Data is power. If you have valuable data, people want it. While this is the current way of doing things on the Internet, it really isn't a new concept. The data in databases has always been wielded alongside business and political objectives. I have worked professionally as a database engineer for 30 years this year, with my first job building COBOL databases for use in schools across the State of Oregon in 1987, and have seen many different ways that data is the fuel for the engines of power.
Data is valuable. We put a lot of work into acquiring, creating, normalizing, updating, and maintaining our data. However, this value only goes so far if we keep it siloed, and isolated. We have to be able to open up our data to other stakeholders, partners, or possibly even the public. This is where modern approaches to APIs can help us in some meaningful ways, allowing data stewards to sensibly, and securely open up access to valuable API resources using low-cost web technology. One of the most common obstacles I see impeding companies, organizations, institutions, and agencies from achieving API success, center around restrictive views on data licensing, not being able to separate the data layers by using APIs, and being overly concerned about a loss of power when you publish APIs.
You worked hard to develop the data you have, but you also want to make accessible. To protect our interests I see many folks impose pretty proprietary restrictions around their data, which ends up hurting its usage and viability in partner systems, and introducing friction when it comes to accessing and putting data to work--when this is the thing you really want as a data steward. Let me take a stab at helping you reduce this friction by better understanding how APIs can help you peel the licensing onion layers back when it comes to your valuable data.
Your Valuable Data
While openly licensed data is one important piece of the puzzle, and data should be openly licensed when it makes sense, this is the layer of this discussion you may want to be a little more controlling in who has access to, and how partners and the public are able to put your data to use in their operations.
In an online, always on, digital environment, you want data accessible, but to be able to do this you need to think critically about how you peel back the licensing onion when it comes to this data.
The Schema For Your Data
Ideally, your schema already employs predefined schemas like we find at Schema.org, or Open Referral. Following common definitions will significantly widen the audience for any dataset, allowing data to seamlessly be used across a variety of systems. These forms of schema or openly licensed, usually putting into the public domain.

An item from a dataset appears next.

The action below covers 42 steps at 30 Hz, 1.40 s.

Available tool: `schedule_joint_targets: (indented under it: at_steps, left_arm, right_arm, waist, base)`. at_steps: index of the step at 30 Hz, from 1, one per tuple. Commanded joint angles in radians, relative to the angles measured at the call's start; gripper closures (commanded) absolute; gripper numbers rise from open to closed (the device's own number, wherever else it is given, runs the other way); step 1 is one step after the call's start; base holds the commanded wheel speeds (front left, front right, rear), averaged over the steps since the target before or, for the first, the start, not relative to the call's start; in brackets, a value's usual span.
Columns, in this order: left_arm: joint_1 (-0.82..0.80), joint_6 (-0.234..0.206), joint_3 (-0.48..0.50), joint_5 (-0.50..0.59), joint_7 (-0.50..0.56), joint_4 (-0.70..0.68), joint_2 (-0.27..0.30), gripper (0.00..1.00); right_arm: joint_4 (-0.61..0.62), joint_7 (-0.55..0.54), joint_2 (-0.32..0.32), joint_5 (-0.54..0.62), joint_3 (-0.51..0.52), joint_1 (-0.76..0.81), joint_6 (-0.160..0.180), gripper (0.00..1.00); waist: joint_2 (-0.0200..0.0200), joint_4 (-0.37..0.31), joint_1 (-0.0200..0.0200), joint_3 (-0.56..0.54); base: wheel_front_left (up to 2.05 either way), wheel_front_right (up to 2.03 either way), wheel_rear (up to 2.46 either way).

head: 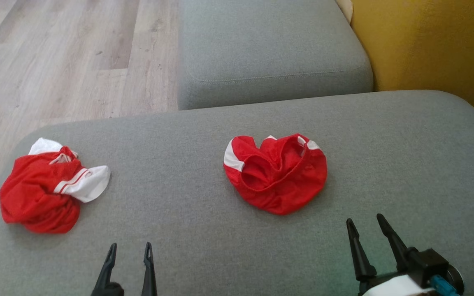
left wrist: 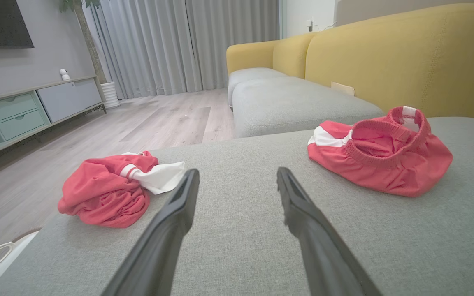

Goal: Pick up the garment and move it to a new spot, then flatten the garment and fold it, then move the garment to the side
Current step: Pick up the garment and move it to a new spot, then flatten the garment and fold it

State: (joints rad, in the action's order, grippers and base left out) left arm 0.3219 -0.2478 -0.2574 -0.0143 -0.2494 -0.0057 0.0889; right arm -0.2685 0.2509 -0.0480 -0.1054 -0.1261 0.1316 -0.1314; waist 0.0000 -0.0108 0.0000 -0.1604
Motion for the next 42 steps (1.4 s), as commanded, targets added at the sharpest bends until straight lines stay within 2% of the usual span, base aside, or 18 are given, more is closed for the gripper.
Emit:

The schema layer of open data can often resemble the data itself, using machine readable formats like XML, JSON, and YAML. This is most likely the biggest contributing factor for data stewards failing to see this as a separate layer of access from the data itself, and sometimes applying a restrictive license, or forgetting to license it at all.
Data is often more ephemeral than the schema. Ideally, schemas do not change often, are shared and resused, as well as free from restrictive licensing. For system integrations to work, and for partnerships to be sustainable, we need to speak a common language, and schema is how we describe our data so it can be put to use outside our firewall.
Make sure the schema for your data is well-defined, machine readable, and openly licensed for the widest possible use.
Defining Access To Data Using OpenAPI
As with the schema layer of data operations, you are hoping that other companies, organizations, institutions, and government agencies will integrate this layer into their operations. This layer is much more permanent than the ephermeral data layer, and should be well defined, ideally sharing common patterns, and free from restrictive licensing.
Per the Oracle v Google Java API copyright case in the United States, the API layer is subject to copyright enforcement, meaning the naming, ordering of the surface area of your API can be copyright. If you are looking for others to comfortably integrate this definition into their operations, it should be openly licensed.
The API layer is not your data. It defines how data will be accessed, and put to use. It is important to separate this layer of your data operations, allowing it to shared, reused, and implemented in many different ways supporting web, mobile, voice, bot, and a growing number of API driven applications.
Make sure the API layer to data operations is well-defined, machine readable, and free from restrictive licensing when possible.
Currently, many data providers I talk to see this all as a single entity. It's our data. It's valuable. We need to protect it. Even at the same time they really want it simultaneously put to work in other systems, by partners, or even the public. Because they cannot separate the layers, and understand the need for separate licensing considerations, they end up being very closed with the data, schema, and API layers of their operations--introducing friciton at all steps of the application and data life cycle.
Modern approaches to API management and logging at the API layer is how savvy data stewards are simultaenoulsy opening up access, and maintaing control over data, while also increasing awareness around how data is being put to use, or not used. Key-based access, rate limits, access plans, are all approaches to opening up access to data, while maximizing control, and maintaining a desired balance of power between steward, partners, and consumers. In this model, your schema and API definition needs to be open, accessible, and shareable, where the data itself can be much more tightly controlled, depending on the goals of the data steward, and the needs of consumers.
Let me know if you want to talk through the separation of these layers of licensing and access around your data resources. I'm all for helping you protect your valuable data, but in a pragrmatic way. If you want to be successful in partnering with other stakeholders, you need to be thinking more critically about separating the layers of your data operations, and getting better at peeling back the onion of your data operations--something that seems to leave many folks with tears in their eyes.